➤ Key Highlights
Ares Management raised roughly $30B in Q1 2026, the largest quarter in its history
~$20.4B flowed into credit strategies, reinforcing dominance in direct lending
Firm holds ~$158B in dry powder, one of the largest undeployed pools in private markets
$32.3B deployed in the quarter, primarily U.S. and European lending
Capital inflows are outpacing deployment, signaling a growing capital backlog
Institutional appetite remains strong despite rising scrutiny on private credit risk
➤ SIGNAL
Private credit is no longer filling a gap left by banks — it is becoming the primary lending engine for large segments of commercial real estate and middle-market deals.
The imbalance is the story: capital is scaling faster than deals. That creates a structural shift where lenders compete for placement, not just borrowers competing for capital. The consequence is already visible — tighter spreads, looser structures in some pockets, and a push into more complex or riskier situations to maintain yield targets.
The size of dry powder matters more than the headline raise. $158B sitting idle isn’t optional capital — it’s capital that must be deployed. That pressure changes behavior.
Implications for CRE
Debt becomes more available, but not necessarily cheaper in risk-adjusted terms — headline rates may compress, but structure risk increases (covenant-lite, higher leverage tolerance)
Refinancing window expands for transitional assets, especially where banks are constrained (office, hospitality repositioning, lease-up deals)
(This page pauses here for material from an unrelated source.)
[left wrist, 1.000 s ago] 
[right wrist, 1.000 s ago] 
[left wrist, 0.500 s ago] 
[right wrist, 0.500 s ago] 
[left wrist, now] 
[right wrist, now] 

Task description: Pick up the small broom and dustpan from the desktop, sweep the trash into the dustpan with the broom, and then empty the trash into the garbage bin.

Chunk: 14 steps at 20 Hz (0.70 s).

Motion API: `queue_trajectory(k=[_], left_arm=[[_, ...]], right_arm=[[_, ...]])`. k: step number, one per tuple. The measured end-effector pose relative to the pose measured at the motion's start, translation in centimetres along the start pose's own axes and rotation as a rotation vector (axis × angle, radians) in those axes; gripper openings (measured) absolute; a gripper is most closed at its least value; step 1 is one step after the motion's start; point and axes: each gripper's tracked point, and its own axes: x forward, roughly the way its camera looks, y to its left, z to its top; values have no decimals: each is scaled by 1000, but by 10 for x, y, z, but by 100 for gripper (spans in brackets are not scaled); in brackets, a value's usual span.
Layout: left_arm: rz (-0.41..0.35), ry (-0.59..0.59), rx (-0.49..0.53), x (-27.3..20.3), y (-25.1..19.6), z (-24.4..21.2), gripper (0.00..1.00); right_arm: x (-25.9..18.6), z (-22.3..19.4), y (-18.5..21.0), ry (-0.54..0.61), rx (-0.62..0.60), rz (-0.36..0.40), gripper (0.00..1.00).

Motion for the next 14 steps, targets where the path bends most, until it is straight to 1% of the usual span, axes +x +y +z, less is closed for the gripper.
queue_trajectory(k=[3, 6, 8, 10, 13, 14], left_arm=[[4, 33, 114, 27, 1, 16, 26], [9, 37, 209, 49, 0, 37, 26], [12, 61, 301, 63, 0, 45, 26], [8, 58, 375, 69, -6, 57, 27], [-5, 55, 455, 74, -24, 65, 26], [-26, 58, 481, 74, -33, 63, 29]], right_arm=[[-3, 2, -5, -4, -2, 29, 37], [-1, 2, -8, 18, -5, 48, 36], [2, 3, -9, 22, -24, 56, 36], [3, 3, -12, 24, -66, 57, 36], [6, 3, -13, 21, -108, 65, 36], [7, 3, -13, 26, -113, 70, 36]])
Competition shifts to lenders — sponsors with execution credibility gain pricing leverage and flexibility
Asset selection discipline becomes critical — capital chasing deals can inflate valuations artificially if underwriting weakens
Bridge and construction lending see spillover effects — private credit increasingly overlaps with what used to be bank-dominated products
➤ TAKEAWAY
Abundant capital is not automatically bullish — it’s destabilizing if it outruns discipline.
The opportunity is real: more liquidity, more options, more flexibility.
The risk is just as real: capital pressure forces bad decisions. Smart operators don’t just take the cheapest money — they underwrite the lender’s pressure as part of the deal.